Interoperability Device Savings Estimated to Exceed $30 Billion

Ron Shoop

Ron Shoop

Posted on April 04, 2013

A recent study by the West Health Institute, an independent non-profit research organization, found that hospitals could save more than $30 billion by improving interoperability between medical device systems. The comprehensive study, titled “The Value of Medical Device Interoperability,” was released and reviewed last month at a hearing before the House Energy and Commerce Subcommittee on Health. The study focused on waste – or any activity that does not add value to the health care system – and sought to identify where interoperability could yield savings.
Medical device interoperability encompasses information sharing from one device to another, or between devices and electronic health record (EHR) software. Functional interoperability enables clinical medical devices to communicate in a consistent, predictable and reliable way. By allowing for the exchange of data with other medical devices and with patient data sources through EHRs, medical device interoperability would enhance the function of the systems and devices involved. Exchange of data between EHRs is commonly designated as Healthcare Information Exchange (HIE) which includes private, state and federal systems.
Some of the areas identified in the report for potential savings include:

  • 90% of hospitals use six or more types of devices that be integrated with EHRs – this includes patient portals. Furthermore, one-third of hospitals have started integrating medical devices with their EHRs. However, of those that are investing in interoperability, most have actually integrated an average of three devices.
  • Approximately $12.4 billion can be saved each year by decreasing manual entry of patient related data through interoperability between EHRs and patient portals. This number is considered a conservative estimate as it only includes the impact of time saved for nurses and NOT for support staff.
  • Cost avoidance of adverse events could save an additional $2 billion per year. This includes medical errors where as many as 3 million preventable adverse events occur each year.

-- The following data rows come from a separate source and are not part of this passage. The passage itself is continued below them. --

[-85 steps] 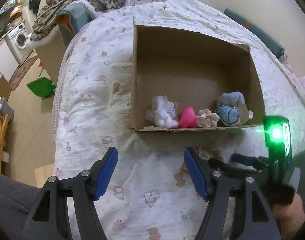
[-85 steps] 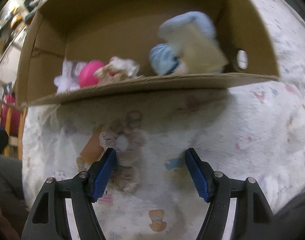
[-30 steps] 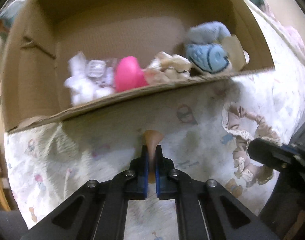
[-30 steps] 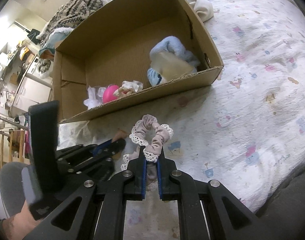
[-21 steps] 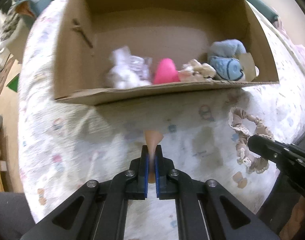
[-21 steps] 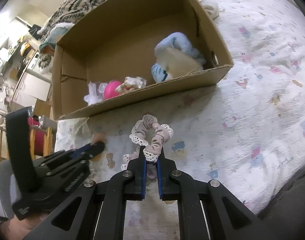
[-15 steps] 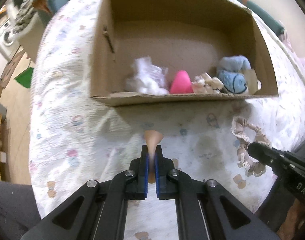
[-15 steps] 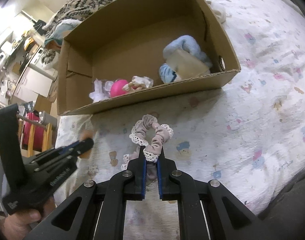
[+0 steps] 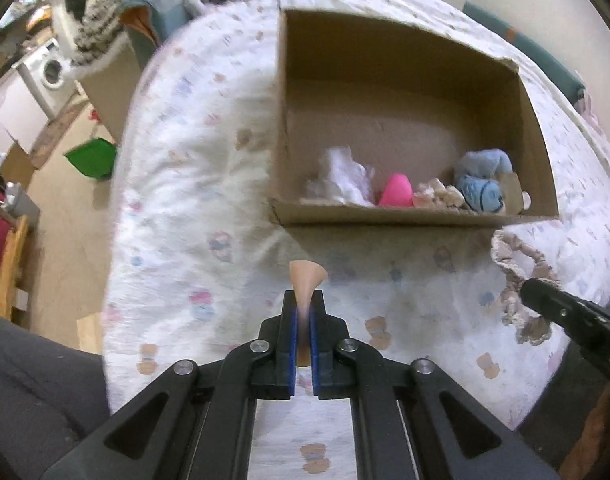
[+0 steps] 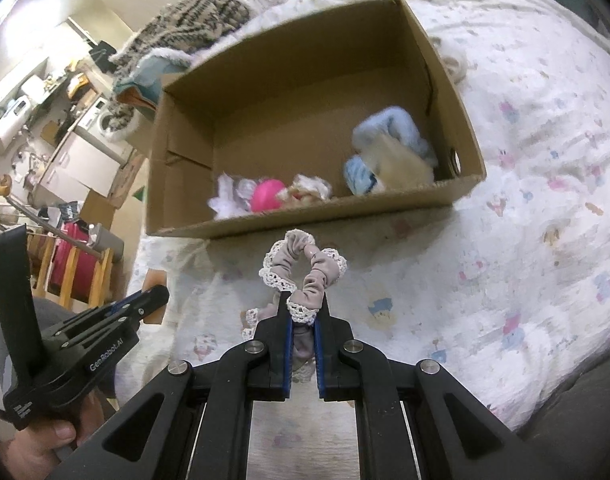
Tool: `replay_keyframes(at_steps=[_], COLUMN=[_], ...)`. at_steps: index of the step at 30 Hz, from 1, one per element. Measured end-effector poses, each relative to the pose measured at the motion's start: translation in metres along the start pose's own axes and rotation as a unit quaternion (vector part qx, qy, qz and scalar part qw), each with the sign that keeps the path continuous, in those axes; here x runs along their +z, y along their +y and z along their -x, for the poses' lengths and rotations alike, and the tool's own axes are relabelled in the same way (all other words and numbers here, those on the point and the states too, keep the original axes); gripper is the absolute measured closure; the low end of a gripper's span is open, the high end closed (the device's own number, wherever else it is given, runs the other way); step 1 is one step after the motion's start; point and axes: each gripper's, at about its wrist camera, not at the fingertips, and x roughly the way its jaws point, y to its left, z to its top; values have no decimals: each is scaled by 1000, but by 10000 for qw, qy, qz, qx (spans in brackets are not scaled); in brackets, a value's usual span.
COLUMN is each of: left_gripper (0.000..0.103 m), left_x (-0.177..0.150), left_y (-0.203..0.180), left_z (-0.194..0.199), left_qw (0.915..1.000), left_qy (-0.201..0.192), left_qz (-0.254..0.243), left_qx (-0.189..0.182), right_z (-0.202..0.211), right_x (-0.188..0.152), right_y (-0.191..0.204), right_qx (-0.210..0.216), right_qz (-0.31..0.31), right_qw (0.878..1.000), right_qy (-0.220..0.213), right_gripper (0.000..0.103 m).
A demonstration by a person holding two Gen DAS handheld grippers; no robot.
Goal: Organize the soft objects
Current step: 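Carry the brown scrunchie and tan cylinder over the box and lower them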
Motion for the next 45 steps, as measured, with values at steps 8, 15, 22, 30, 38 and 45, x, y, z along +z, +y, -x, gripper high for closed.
replay_keyframes(at_steps=[8, 15, 22, 30, 38, 45], left_gripper=[98, 98, 98, 98, 97, 97], left_x=[16, 38, 68, 101, 114, 108], left_y=[9, 17, 14, 4, -20, -40], left_z=[39, 59, 64, 38, 1, -36], left_qw=[9978, 9954, 9936, 9939, 9930, 9943], left_qy=[-610, -943, -1098, -877, -674, -520], left_qz=[265, 128, -6, 54, -119, -508], left_qx=[-36, -89, -283, -674, -963, -779], right_z=[32, 58, 63, 49, 13, -19], right_x=[6, 18, 43, 79, 102, 98], right_y=[8, 15, 13, -1, -8, -15], right_qx=[172, 561, 550, 376, 212, 61], right_qz=[181, 152, 153, 111, 146, 98], right_qw=[9974, 9930, 9915, 9925, 9958, 9988], right_qy=[-682, -1028, -1167, -1155, -876, -483], right_gripper=[92, 92, 92, 92, 92, 92])
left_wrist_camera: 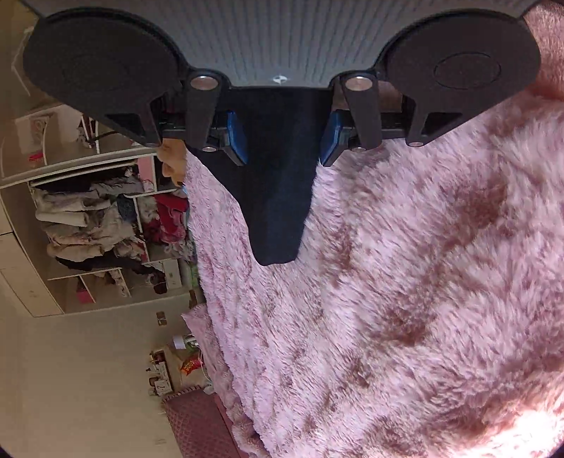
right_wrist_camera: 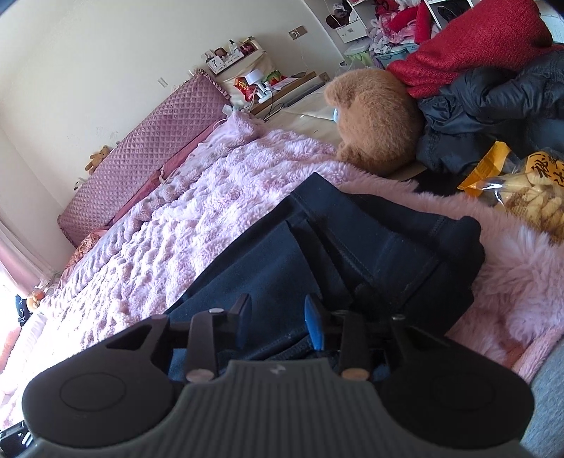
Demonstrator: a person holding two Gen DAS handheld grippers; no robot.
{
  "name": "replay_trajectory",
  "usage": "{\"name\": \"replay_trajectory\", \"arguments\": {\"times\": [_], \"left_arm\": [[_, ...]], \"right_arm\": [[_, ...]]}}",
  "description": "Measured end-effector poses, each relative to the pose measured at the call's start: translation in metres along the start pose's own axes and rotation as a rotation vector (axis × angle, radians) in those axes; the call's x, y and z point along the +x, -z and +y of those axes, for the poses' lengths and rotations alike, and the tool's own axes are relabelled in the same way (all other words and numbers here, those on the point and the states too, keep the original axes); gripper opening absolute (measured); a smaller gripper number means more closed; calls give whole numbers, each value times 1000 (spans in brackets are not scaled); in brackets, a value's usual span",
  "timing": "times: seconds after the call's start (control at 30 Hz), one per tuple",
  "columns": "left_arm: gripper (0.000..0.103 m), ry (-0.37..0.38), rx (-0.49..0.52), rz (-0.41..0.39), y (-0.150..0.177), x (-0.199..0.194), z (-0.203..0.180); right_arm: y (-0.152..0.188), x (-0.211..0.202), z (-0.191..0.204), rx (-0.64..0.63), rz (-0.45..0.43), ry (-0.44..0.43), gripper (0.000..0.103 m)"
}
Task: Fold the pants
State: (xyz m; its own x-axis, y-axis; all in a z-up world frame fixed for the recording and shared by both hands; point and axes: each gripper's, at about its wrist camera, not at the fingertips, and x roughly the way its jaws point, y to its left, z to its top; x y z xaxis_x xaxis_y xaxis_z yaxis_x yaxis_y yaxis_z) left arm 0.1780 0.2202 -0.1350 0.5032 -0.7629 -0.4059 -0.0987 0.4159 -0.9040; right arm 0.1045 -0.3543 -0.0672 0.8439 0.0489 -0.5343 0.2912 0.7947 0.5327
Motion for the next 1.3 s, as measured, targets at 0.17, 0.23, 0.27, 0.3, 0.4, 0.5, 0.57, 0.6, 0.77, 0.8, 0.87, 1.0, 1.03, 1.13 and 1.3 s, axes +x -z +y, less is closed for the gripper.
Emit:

The report shows that drug errors accounted for 20% of those adverse events. These errors, along with diagnostic errors (17%) and failure to prevent injury (12%), could be all be prevented through interoperability.
  • Redundant testing cost avoidance amounted to $3 billion of the $8 billion total in direct healthcare costs per year. The report shows that “defensive medicine” is a leading cause of redundant testing driven by the lack of trust in tests conducted by other institutions and a fear of liability. It is also caused by misplaced, delayed or illegible hard-copy test results. Interoperability would eliminate this problem, as it would allow test results to flow directly between EHRs.
  • Costs resulting from increased length of stay in hospitals amounted to $17.8 billion. Many of these decreased hospital stays were caused by delays in receiving test results which increases decision-making time. Medical device interoperability would help reduce the length of stay by providing physicians with instant access to pertinent data, which can help accelerate the decision-making process.

There are many additional areas of savings and cost avoidance that are covered in the study, however the conclusion is this: widespread medical device interoperability can eliminate $36 billion of waste in the healthcare system. Functional interoperability can lead to increased efficiency, lower costs and better quality of care through four primary drivers:

  1. Quality improvement through reduction of adverse events due to safety interlocks
  2. Reduced cost of care secondary to avoidance of redundant testing
  3. Increased clinician productivity secondary to decreased time spent manually entering information
  4. Increased capacity for treatment secondary to shortening length of stay

Although the study doesn’t cover every aspect of the broad spectrum of healthcare delivery, it does illustrate the real potential to lower costs and provide better efficiencies and overall patient care through interoperability between EHR systems – which includes patient portals.